The required result is a copy of each line below in which "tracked" appears.
[[ Data to use, beginning ]]
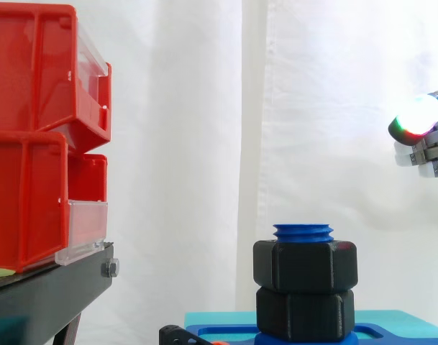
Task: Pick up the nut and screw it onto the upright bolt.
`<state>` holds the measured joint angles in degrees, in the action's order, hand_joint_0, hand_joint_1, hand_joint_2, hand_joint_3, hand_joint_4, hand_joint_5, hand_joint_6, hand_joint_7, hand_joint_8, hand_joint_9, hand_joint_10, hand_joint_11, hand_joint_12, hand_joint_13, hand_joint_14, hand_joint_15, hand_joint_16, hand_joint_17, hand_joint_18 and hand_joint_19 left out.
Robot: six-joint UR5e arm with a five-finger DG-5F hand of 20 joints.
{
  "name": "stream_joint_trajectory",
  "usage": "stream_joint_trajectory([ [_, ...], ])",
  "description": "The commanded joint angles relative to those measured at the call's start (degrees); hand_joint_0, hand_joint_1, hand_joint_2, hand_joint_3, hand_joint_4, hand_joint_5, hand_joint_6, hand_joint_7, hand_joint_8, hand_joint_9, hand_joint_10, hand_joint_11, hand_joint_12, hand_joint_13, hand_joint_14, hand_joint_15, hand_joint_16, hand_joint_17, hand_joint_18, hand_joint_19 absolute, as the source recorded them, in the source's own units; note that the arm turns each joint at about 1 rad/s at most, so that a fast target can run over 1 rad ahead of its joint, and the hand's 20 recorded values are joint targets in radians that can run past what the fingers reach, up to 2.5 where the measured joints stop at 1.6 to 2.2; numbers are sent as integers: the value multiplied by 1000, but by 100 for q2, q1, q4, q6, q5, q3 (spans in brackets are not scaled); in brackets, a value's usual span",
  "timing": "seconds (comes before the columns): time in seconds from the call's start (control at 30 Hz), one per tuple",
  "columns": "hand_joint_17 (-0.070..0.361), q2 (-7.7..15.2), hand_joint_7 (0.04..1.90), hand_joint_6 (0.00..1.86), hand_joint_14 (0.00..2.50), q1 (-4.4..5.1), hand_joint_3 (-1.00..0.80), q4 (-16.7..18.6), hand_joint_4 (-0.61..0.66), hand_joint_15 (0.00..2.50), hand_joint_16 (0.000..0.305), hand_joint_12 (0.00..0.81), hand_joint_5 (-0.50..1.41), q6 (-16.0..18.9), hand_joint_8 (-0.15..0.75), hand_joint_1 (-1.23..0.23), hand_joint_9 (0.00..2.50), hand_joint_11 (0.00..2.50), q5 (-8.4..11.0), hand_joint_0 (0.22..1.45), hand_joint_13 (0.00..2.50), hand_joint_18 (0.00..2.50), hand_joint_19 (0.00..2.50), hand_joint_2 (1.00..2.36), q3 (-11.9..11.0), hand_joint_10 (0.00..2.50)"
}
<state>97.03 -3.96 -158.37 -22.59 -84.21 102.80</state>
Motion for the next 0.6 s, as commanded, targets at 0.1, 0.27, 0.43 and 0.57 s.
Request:
stream_joint_trajectory([
  [0.1,95,0,677,502,0,1,-500,-1,129,0,42,315,-233,0,172,-475,0,0,1,506,0,0,0,1000,-6,0],
  [0.27,97,0,671,502,0,1,-500,8,121,0,43,319,-234,0,175,-474,0,0,1,505,0,0,0,1000,-6,0],
  [0.43,96,0,693,502,0,1,-500,-1,127,0,42,317,-237,0,177,-474,0,0,1,506,0,0,0,1000,3,0],
  [0.57,95,0,699,502,0,1,-500,-1,134,0,42,316,-234,0,173,-476,0,0,1,506,0,0,0,1000,3,0],
])
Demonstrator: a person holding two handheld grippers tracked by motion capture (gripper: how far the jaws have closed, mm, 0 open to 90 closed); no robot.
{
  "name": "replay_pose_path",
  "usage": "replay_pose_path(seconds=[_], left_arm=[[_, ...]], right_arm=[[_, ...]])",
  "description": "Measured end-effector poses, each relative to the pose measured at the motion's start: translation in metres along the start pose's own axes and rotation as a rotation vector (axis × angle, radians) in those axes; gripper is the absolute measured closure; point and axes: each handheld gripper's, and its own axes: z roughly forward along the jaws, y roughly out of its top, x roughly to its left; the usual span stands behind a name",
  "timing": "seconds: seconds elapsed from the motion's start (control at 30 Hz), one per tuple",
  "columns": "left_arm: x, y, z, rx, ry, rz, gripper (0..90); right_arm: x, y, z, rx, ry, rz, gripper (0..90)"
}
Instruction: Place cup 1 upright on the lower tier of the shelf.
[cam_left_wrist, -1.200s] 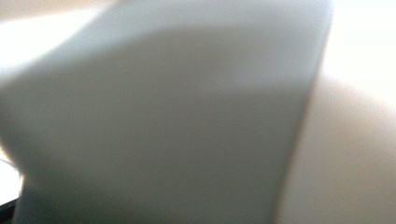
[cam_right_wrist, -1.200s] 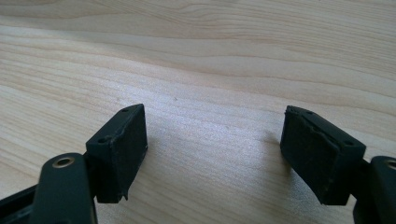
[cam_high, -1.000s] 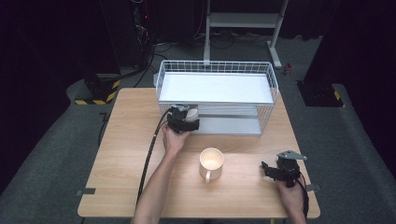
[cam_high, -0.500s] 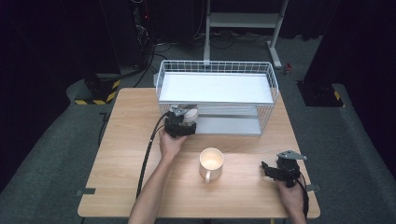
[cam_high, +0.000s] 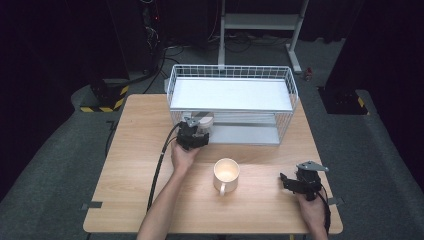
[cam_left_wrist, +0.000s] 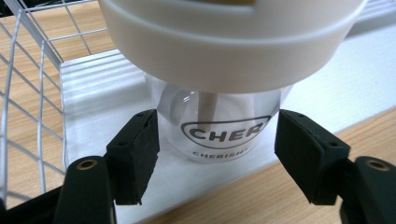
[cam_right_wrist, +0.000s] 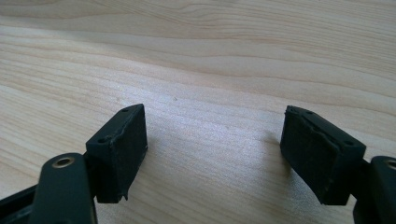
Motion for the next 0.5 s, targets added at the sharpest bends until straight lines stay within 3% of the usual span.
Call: replay_pose_path(seconds=[0.5], left_arm=[[-0.002, 0.01, 0.017, 0.02, 0.016, -0.03, 34.5]], right_arm=[[0.0, 0.0, 0.0, 0.0, 0.0, -0.002, 23.0]])
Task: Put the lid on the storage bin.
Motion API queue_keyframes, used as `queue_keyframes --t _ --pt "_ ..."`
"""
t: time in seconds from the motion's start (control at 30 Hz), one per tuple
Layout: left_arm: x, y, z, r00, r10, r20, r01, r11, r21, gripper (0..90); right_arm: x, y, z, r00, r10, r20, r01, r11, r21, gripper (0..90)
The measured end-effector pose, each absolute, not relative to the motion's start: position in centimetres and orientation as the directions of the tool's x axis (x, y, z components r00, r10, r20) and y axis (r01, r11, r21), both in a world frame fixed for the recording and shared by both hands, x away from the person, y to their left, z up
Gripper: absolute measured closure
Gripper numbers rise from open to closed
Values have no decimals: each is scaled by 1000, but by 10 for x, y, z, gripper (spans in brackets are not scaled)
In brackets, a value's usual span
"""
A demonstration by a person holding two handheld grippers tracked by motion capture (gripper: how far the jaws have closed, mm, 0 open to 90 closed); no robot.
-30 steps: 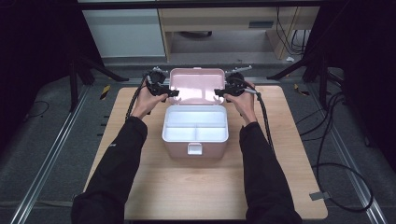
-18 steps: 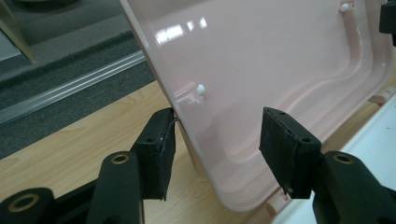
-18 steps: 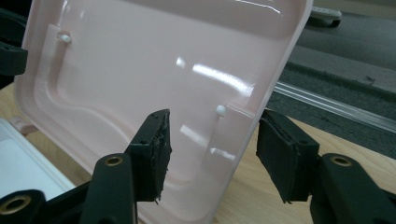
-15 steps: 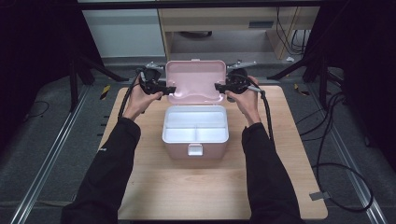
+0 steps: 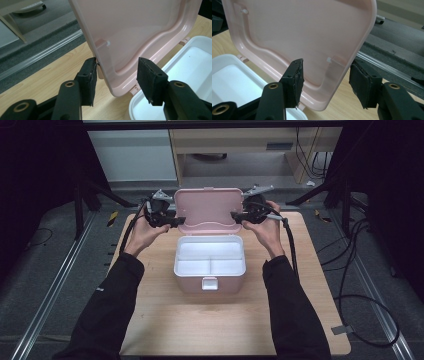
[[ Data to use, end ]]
| Written solution |
Demonstrator: a person holding two handheld grippers tracked by motion capture (gripper: how far the jaws have closed, mm, 0 open to 90 closed); no robot.
A demonstration by a person holding two handheld grippers tracked by motion capture (gripper: how far the jaws have closed, mm, 0 open to 90 closed); no robot.

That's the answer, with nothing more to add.